European Committee on Antimicrobial Susceptibility Testing
- Company type: Nonprofit organization
- Founded: May 25, 1997; 29 years ago
- Headquarters: EUCAST Development Laboratory, Central Hospital Växjö, Sweden
- Area served: Worldwide
- Key people: Christian Giske (Chairman); John Turnidge (Scientific Secretary);
- Website: eucast.org

= European Committee on Antimicrobial Susceptibility Testing =

Scientific committee

European Committee on Antimicrobial Susceptibility Testing (EUCAST) is a scientific committee for defining guidelines to interpret antimicrobial resistance. It was formed in 1997 and is jointly organized by ESCMID, ECDC and other European laboratories.

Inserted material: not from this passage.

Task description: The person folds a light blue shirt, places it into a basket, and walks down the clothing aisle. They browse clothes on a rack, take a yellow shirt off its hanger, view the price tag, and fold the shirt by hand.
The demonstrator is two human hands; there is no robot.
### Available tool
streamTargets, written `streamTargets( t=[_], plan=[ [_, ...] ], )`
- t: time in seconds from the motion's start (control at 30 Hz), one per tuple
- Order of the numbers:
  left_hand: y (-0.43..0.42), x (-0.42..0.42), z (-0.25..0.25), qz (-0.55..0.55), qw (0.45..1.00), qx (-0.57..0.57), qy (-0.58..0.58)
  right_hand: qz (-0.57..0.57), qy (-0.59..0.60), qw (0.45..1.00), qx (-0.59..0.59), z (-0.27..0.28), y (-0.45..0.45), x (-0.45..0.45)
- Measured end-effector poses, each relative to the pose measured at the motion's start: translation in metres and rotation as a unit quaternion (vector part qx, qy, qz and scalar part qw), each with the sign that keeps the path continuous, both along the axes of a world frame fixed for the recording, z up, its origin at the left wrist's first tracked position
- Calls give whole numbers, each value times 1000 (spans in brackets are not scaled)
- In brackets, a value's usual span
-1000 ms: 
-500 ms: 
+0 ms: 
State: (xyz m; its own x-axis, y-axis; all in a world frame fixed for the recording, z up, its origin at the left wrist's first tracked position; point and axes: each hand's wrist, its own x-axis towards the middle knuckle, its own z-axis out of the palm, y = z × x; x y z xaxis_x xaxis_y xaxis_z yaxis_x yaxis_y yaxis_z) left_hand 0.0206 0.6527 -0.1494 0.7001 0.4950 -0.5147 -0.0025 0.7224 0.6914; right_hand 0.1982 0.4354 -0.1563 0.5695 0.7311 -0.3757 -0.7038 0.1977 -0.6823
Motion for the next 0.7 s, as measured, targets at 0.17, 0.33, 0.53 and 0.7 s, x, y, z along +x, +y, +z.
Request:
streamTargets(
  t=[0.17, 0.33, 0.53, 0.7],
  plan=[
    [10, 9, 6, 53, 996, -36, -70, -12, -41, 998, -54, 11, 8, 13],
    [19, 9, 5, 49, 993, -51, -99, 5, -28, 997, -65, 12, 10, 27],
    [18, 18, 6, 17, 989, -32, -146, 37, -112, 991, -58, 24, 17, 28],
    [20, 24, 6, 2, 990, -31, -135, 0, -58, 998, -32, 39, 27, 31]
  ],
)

EUCAST guidelines are one of the most popular breakpoint guidelines used in antimicrobial susceptibility testing worldwide. The EUCAST guidelines are freely available to all of their users.

Like the Clinical and Laboratory Standards Institute, EUCAST offers guidelines to interpret raw minimum inhibitory concentrations (MICs), the lowest concentration of a chemical, usually a drug, which prevents visible growth of bacterium. The interpretation to antimicrobial resistance (reported as "R") or antimicrobial susceptibility (reported as "S") differs for all bug-drug combinations which is why guidelines are needed.